WHAT TO WORK ON: Gather, from the data below, each line in which the word "wrist" occurs.

Data items:

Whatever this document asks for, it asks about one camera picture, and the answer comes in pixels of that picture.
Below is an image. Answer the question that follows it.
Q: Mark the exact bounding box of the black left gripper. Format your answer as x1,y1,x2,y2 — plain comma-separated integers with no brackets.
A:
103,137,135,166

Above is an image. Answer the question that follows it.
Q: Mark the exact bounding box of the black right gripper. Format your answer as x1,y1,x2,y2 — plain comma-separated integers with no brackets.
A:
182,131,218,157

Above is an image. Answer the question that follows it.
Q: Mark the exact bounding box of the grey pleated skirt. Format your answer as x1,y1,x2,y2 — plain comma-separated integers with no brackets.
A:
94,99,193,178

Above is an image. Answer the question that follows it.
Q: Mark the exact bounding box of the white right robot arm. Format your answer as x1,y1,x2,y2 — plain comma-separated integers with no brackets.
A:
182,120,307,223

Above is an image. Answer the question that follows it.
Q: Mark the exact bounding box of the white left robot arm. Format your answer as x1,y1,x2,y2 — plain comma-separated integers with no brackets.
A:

* * *

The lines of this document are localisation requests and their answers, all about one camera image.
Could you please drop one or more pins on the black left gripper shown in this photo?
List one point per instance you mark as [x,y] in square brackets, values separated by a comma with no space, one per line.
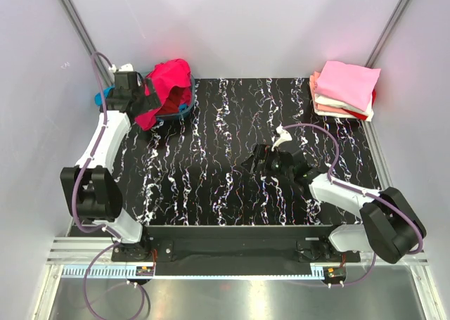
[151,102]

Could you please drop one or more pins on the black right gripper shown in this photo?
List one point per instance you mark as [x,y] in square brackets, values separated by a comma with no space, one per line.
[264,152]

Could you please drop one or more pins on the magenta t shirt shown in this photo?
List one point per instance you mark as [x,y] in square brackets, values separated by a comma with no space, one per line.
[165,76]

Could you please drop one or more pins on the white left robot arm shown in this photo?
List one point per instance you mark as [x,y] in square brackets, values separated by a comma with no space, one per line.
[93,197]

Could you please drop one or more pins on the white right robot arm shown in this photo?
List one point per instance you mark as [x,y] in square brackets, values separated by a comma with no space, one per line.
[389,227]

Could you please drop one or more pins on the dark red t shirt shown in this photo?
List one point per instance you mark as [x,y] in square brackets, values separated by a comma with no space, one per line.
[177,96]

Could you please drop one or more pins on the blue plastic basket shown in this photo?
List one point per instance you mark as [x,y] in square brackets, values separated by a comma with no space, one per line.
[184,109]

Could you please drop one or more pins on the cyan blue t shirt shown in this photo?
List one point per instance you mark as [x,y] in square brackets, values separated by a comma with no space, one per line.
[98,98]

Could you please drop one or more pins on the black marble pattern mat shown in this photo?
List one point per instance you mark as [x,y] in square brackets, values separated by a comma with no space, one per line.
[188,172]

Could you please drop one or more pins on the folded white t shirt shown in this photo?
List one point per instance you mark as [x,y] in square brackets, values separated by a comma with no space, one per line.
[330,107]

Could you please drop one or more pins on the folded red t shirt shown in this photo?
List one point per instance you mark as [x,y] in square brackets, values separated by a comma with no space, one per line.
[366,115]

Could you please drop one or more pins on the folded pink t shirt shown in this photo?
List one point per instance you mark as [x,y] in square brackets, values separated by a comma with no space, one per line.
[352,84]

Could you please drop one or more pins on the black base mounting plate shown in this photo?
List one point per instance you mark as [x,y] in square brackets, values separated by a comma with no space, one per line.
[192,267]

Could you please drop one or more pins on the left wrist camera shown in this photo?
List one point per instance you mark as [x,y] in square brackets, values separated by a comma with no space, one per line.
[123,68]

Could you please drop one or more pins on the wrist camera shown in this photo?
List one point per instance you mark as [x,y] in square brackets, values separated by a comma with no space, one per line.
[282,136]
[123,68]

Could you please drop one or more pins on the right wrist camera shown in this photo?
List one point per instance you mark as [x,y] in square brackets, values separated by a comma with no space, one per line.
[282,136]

ANSWER:
Could you please drop one or more pins on the left wrist camera shown in this photo?
Could you please drop one or more pins on the wrist camera shown in this photo?
Could you please drop one or more pins on the right wrist camera shown in this photo?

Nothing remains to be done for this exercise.